It’s a question familiar to everyone involved with the DIY end of the music business – the promoters putting on nights at their local venue, the people who run those venues and the bands who play those nights, the independent labels putting out their records and yes, the bloggers who review them, all in whatever spare time work and life allows (and often a little more). It screams at us from our overflowing inboxes, ever-growing to do lists and depleted bank balances, from the cardboard boxes of unsold CDs under the bed and the half-empty gigs: Why the fuck do I do this?
Thankfully I now know what to do the next time that particular demon comes to whisper into my ear – just stick on this warm-hearted documentary about the ever wonderful Blang Records and feel the enthusiasm and love pour out of the screen, for from the surfy spaghetti western twang that opens this 45 minute film to its closing titles, Blang: 16 Years of Outsider Music exemplifies an independent spirit, a deep love of music and the bonds that these help us all to form.
The film, which they’ve of course done themselves (it wouldn’t seem right any othe way), tracks the label’s development from an antifolk night at the sadly missed 12 Bar Club on Denmark Street through sixteen years and around a hundred releases to the present day. Made in a fittingly cut and paste style by director La Staunton and producer Beth Soan (both members of the Blang team) from archive photography, live footage, music video excerpts and talking head interviews, it centres around label founder Joe Murphy, Jules Dakin and Paul Finley who run Blang with him and many of the musicians that the label have worked with over the years. It’s an impressive roster of cult heroes, eccentric geniuses and boundary pushers – amongst those featured in the film are Joyzine favourites The Awkward Silences, David Cronenberg’s Wife, Milk Kan and Joe’s own band Sergeant Buzfuz.
Highlights include a band member being arrested on the way to video shoot in which they were due to be playing the role of God, a musical two fingered salute to Brexit and a marriage, though the real heart of the film is always the music and the love which everyone involved has for it, which shines out from every frame. There is no Hollywood moment where the plucky underdogs storm to an unlikely number one – this is music that exists outside of the mainstream and is very happy to inhabit its own strange little corner of the musical map. As Finley puts it, Blang is “a home for people who didn’t have any other home,” and one thing this film amply demonstrates is that they’ve always got room for one more.

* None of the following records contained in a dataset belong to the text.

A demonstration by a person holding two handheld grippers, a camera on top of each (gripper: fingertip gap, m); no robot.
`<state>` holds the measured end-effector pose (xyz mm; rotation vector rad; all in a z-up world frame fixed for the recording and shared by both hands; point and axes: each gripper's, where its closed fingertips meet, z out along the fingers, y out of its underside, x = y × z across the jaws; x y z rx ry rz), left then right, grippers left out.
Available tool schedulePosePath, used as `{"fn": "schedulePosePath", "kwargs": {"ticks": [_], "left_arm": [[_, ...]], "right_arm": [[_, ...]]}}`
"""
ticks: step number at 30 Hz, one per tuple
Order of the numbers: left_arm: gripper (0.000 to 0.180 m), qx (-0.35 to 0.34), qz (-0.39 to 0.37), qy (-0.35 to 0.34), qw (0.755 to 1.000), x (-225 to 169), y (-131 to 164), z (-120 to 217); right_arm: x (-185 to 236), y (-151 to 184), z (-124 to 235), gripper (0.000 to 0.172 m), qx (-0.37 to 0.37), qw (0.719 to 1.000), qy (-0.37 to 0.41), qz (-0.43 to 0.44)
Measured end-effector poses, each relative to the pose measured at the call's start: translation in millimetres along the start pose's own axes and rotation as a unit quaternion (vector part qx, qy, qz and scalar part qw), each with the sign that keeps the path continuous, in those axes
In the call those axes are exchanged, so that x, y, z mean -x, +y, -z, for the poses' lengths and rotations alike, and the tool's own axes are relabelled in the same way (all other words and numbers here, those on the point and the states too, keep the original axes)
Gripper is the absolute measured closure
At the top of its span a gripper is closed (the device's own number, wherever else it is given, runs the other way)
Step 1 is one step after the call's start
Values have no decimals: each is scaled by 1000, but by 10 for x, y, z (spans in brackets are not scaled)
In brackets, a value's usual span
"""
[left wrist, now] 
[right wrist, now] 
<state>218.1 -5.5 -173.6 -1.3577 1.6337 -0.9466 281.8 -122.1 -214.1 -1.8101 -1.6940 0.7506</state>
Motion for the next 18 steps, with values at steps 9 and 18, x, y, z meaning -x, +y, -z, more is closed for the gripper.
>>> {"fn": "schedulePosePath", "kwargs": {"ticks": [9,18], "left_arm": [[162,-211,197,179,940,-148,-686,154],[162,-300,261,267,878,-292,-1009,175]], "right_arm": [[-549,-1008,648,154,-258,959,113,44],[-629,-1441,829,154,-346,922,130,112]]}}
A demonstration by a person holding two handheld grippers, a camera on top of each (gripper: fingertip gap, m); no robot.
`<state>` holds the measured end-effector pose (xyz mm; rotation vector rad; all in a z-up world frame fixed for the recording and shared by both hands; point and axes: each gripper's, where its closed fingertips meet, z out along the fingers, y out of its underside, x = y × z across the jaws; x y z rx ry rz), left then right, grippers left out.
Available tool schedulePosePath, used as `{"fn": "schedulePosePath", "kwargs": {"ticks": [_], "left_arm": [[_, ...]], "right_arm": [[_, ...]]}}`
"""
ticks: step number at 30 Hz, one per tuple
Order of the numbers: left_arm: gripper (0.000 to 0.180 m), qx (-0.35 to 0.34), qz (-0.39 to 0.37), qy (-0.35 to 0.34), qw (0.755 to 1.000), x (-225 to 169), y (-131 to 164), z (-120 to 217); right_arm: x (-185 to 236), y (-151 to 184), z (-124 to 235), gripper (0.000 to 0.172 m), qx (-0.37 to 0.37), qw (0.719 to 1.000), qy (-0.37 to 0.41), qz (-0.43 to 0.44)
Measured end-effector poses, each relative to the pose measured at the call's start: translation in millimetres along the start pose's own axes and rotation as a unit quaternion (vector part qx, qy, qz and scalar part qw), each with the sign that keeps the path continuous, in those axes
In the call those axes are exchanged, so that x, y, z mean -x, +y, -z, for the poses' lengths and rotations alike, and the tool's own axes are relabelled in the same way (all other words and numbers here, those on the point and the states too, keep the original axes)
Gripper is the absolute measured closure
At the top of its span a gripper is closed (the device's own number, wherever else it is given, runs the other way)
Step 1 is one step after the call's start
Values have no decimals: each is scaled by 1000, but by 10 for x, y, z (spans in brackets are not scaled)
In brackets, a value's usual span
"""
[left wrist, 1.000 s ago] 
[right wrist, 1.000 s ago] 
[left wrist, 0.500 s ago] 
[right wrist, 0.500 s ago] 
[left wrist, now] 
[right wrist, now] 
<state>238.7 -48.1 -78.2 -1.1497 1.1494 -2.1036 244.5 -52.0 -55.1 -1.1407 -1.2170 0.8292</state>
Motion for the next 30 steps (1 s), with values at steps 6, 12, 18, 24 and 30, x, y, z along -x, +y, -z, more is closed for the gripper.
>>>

By the time the credits roll, you’re likely to be left with one of two feelings:
1) An immense gratitude to these people who give up their time, money and energy to support outsider music, coupled with a relief that you don’t have to go through it all yourself
2) An overwhelming urge to immediately start your own label/night/band/blog
If you fall into the first camp, head over to the Blang store and show them some appreciation. If you’re in the second, I’d suggest you get to work straight away – the work is hard and the hours are long, but you just need to listen to the warmth in every voice in this film to see how massive the rewards can be.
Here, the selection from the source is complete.